COLLECTED MATERIAL>
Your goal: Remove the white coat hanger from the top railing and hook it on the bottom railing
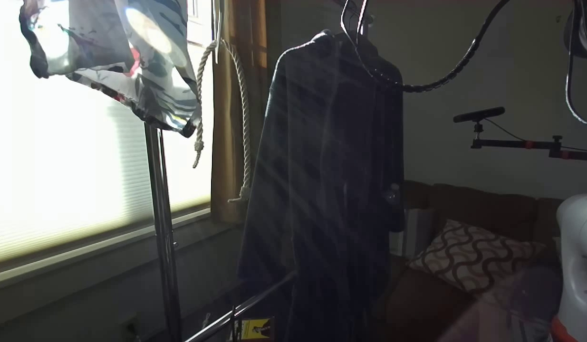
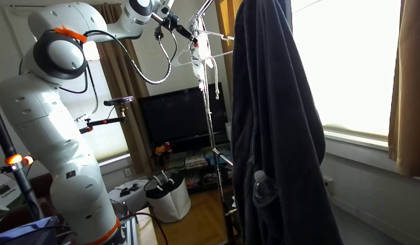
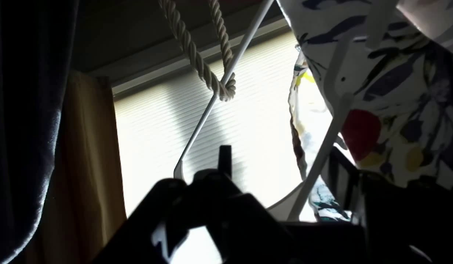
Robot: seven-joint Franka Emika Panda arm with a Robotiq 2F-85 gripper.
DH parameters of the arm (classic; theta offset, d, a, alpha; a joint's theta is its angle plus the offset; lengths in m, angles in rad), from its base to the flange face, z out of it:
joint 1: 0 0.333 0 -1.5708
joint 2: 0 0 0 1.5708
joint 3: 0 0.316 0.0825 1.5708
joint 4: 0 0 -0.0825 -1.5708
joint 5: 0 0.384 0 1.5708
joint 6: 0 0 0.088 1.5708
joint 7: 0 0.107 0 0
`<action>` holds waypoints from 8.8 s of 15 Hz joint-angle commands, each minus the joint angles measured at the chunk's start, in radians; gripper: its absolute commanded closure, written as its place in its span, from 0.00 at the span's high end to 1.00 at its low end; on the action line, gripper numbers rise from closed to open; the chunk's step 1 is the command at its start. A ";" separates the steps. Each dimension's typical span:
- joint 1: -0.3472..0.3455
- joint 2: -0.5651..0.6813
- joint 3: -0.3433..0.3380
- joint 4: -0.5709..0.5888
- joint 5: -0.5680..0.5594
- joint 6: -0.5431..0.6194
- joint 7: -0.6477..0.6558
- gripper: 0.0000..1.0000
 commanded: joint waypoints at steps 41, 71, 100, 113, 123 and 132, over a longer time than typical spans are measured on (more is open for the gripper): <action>-0.029 -0.111 0.020 -0.119 -0.519 -0.043 0.467 0.01; 0.086 -0.308 -0.055 -0.547 0.173 -0.302 0.056 0.01; 0.061 -0.327 -0.103 -0.929 0.675 -0.375 -0.454 0.01; 0.041 -0.309 -0.111 -1.206 0.713 -0.237 -0.587 0.05; -0.009 -0.078 -0.031 -1.299 0.524 0.422 -0.451 0.01; -0.017 0.106 -0.043 -1.255 0.143 0.583 -0.097 0.01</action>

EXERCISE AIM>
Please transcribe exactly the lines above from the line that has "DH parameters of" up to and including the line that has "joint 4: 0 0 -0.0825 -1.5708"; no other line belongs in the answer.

RESPONSE AREA>
DH parameters of the arm (classic; theta offset, d, a, alpha; a joint's theta is its angle plus the offset; lengths in m, angles in rad), from its base to the flange face, z out of it:
joint 1: 0 0.333 0 -1.5708
joint 2: 0 0 0 1.5708
joint 3: 0 0.316 0.0825 1.5708
joint 4: 0 0 -0.0825 -1.5708

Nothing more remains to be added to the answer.